#### [TASK STATEMENT]
How many of the lines below include the word "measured"? Only the number should be given.
—————
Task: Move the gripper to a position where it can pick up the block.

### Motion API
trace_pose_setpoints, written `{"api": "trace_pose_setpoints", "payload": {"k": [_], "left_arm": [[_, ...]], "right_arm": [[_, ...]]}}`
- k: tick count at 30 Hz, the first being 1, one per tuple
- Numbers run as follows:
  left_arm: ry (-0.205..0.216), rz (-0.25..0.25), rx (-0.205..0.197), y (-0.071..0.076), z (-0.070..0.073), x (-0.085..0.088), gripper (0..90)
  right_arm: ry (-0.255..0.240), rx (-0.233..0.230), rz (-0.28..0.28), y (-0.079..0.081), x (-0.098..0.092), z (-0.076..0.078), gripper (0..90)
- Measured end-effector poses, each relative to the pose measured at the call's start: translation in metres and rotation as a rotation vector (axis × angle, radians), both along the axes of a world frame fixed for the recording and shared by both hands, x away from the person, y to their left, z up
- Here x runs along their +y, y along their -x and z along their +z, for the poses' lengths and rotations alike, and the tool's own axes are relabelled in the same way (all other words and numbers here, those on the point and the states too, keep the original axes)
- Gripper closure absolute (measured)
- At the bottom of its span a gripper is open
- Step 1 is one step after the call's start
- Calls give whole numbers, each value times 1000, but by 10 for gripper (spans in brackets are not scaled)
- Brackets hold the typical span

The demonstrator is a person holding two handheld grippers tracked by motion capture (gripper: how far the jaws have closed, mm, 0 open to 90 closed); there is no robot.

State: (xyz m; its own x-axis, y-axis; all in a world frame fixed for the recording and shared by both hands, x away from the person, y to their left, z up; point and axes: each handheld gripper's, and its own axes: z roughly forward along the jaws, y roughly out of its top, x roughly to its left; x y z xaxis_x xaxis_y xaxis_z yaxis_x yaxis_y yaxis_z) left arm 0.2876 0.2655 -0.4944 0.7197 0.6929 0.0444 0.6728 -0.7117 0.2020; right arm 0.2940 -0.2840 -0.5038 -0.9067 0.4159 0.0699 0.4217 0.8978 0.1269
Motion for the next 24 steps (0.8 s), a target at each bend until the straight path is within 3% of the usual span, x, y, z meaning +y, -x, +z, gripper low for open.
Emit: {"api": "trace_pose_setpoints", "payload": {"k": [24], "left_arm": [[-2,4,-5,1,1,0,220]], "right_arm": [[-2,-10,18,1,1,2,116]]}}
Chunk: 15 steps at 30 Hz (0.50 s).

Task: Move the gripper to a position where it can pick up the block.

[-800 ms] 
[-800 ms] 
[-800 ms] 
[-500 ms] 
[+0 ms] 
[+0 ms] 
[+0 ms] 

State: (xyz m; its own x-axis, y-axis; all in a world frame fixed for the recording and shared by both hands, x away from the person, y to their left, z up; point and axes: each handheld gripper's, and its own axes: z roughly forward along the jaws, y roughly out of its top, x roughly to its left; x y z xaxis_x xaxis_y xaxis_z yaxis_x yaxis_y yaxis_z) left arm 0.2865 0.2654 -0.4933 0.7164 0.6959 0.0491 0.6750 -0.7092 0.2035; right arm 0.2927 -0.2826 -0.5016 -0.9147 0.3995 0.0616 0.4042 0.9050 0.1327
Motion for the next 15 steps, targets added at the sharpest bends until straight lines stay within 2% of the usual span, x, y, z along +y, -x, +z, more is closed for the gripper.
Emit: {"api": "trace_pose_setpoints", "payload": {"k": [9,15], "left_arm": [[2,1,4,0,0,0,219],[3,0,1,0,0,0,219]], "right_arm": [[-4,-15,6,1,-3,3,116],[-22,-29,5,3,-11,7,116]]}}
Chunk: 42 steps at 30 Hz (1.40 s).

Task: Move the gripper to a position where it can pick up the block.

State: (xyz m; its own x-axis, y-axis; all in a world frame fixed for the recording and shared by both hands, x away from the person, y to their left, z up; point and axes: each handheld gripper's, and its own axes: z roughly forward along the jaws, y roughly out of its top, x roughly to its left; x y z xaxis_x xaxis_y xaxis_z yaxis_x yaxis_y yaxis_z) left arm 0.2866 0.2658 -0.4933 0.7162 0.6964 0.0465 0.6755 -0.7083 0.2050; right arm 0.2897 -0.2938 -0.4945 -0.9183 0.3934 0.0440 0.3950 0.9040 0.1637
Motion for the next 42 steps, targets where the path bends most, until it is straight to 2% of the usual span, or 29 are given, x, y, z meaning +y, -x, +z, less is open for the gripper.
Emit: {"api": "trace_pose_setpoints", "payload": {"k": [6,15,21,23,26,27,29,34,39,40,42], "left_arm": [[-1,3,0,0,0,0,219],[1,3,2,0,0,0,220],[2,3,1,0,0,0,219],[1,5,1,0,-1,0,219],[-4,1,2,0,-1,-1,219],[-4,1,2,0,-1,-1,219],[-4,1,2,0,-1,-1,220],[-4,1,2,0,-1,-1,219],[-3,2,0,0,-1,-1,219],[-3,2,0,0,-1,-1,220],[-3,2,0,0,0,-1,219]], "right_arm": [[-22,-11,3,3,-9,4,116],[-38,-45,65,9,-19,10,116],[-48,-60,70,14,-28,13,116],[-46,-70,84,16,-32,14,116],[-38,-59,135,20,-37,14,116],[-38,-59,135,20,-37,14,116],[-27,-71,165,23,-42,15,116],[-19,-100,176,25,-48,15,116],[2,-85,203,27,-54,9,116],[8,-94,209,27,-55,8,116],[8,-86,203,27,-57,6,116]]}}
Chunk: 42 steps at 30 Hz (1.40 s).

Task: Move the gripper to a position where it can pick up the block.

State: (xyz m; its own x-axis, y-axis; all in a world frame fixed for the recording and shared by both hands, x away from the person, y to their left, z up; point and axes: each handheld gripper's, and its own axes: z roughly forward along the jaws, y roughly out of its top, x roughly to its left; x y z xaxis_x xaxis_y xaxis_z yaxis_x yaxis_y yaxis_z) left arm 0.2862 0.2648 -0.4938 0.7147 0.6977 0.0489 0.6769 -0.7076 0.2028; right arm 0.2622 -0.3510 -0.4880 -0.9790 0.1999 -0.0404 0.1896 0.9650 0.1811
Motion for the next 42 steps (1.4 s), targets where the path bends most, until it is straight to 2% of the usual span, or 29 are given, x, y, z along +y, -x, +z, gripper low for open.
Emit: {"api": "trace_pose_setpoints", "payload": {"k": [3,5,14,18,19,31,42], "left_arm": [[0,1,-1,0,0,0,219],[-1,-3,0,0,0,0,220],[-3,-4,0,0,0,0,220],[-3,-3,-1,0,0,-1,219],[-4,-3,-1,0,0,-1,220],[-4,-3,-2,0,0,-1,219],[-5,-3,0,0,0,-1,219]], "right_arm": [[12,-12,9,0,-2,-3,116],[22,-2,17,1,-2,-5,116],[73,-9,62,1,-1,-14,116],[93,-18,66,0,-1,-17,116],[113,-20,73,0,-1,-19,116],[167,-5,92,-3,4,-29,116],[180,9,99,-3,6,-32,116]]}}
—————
#### [SOLUTION TO THIS EXERCISE]
2